WHAT TO DO ▸
Extract every line below, verbatim.

DATA BLOCK ▸
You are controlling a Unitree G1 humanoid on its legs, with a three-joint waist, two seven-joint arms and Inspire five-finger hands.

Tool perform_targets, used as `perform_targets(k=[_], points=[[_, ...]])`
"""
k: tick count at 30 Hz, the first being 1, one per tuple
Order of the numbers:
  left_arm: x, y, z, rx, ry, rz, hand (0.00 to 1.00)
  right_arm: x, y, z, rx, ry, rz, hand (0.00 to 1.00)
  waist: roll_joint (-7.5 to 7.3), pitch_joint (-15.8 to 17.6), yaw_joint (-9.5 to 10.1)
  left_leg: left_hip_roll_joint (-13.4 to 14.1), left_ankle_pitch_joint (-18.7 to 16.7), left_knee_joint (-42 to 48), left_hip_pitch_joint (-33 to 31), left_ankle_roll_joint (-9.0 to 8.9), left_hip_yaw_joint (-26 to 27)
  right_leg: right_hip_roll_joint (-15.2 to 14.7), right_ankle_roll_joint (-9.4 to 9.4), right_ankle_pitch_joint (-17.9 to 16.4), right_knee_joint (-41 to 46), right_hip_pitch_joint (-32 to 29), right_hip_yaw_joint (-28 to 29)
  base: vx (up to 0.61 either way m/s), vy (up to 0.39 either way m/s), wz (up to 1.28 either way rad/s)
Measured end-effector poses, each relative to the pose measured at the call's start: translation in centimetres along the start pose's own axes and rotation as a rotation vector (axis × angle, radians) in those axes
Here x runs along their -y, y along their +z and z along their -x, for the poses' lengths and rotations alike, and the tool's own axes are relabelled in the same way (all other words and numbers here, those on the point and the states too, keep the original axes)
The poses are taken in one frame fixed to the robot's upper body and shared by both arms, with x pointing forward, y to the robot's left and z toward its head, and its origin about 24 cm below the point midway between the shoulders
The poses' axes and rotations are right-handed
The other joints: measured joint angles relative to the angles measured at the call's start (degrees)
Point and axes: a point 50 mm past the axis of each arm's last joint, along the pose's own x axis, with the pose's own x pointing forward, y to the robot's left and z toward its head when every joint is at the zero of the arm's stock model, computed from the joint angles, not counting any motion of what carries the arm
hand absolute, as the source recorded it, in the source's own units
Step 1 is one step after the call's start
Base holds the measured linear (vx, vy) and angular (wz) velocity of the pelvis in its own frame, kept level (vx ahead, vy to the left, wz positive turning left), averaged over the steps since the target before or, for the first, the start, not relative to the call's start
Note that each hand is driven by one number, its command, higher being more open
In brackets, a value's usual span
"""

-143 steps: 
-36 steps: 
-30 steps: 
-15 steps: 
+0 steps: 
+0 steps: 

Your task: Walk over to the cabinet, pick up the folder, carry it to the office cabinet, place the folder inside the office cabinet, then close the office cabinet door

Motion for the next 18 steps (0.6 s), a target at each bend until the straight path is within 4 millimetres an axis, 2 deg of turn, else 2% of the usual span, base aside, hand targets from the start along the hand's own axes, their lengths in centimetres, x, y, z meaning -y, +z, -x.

ANSWER BOX ▸
You are controlling a Unitree G1 humanoid on its legs, with a three-joint waist, two seven-joint arms and Inspire five-finger hands.

Tool perform_targets, used as `perform_targets(k=[_], points=[[_, ...]])`
"""
k: tick count at 30 Hz, the first being 1, one per tuple
Order of the numbers:
  left_arm: x, y, z, rx, ry, rz, hand (0.00 to 1.00)
  right_arm: x, y, z, rx, ry, rz, hand (0.00 to 1.00)
  waist: roll_joint (-7.5 to 7.3), pitch_joint (-15.8 to 17.6), yaw_joint (-9.5 to 10.1)
  left_leg: left_hip_roll_joint (-13.4 to 14.1), left_ankle_pitch_joint (-18.7 to 16.7), left_knee_joint (-42 to 48), left_hip_pitch_joint (-33 to 31), left_ankle_roll_joint (-9.0 to 8.9), left_hip_yaw_joint (-26 to 27)
  right_leg: right_hip_roll_joint (-15.2 to 14.7), right_ankle_roll_joint (-9.4 to 9.4), right_ankle_pitch_joint (-17.9 to 16.4), right_knee_joint (-41 to 46), right_hip_pitch_joint (-32 to 29), right_hip_yaw_joint (-28 to 29)
  base: vx (up to 0.61 either way m/s), vy (up to 0.39 either way m/s), wz (up to 1.28 either way rad/s)
Measured end-effector poses, each relative to the pose measured at the call's start: translation in centimetres along the start pose's own axes and rotation as a rotation vector (axis × angle, radians) in those axes
Here x runs along their -y, y along their +z and z along their -x, for the poses' lengths and rotations alike, and the tool's own axes are relabelled in the same way (all other words and numbers here, those on the point and the states too, keep the original axes)
The poses are taken in one frame fixed to the robot's upper body and shared by both arms, with x pointing forward, y to the robot's left and z toward its head, and its origin about 24 cm below the point midway between the shoulders
The poses' axes and rotations are right-handed
The other joints: measured joint angles relative to the angles measured at the call's start (degrees)
Point and axes: a point 50 mm past the axis of each arm's last joint, along the pose's own x axis, with the pose's own x pointing forward, y to the robot's left and z toward its head when every joint is at the zero of the arm's stock model, computed from the joint angles, not counting any motion of what carries the arm
hand absolute, as the source recorded it, in the source's own units
Step 1 is one step after the call's start
Base holds the measured linear (vx, vy) and angular (wz) velocity of the pelvis in its own frame, kept level (vx ahead, vy to the left, wz positive turning left), averaged over the steps since the target before or, for the first, the start, not relative to the call's start
Note that each hand is driven by one number, its command, higher being more open
In brackets, a value's usual span
"""

-143 steps: 
-36 steps: 
-30 steps: 
-15 steps: 
+0 steps: 
+0 steps: 

Your task: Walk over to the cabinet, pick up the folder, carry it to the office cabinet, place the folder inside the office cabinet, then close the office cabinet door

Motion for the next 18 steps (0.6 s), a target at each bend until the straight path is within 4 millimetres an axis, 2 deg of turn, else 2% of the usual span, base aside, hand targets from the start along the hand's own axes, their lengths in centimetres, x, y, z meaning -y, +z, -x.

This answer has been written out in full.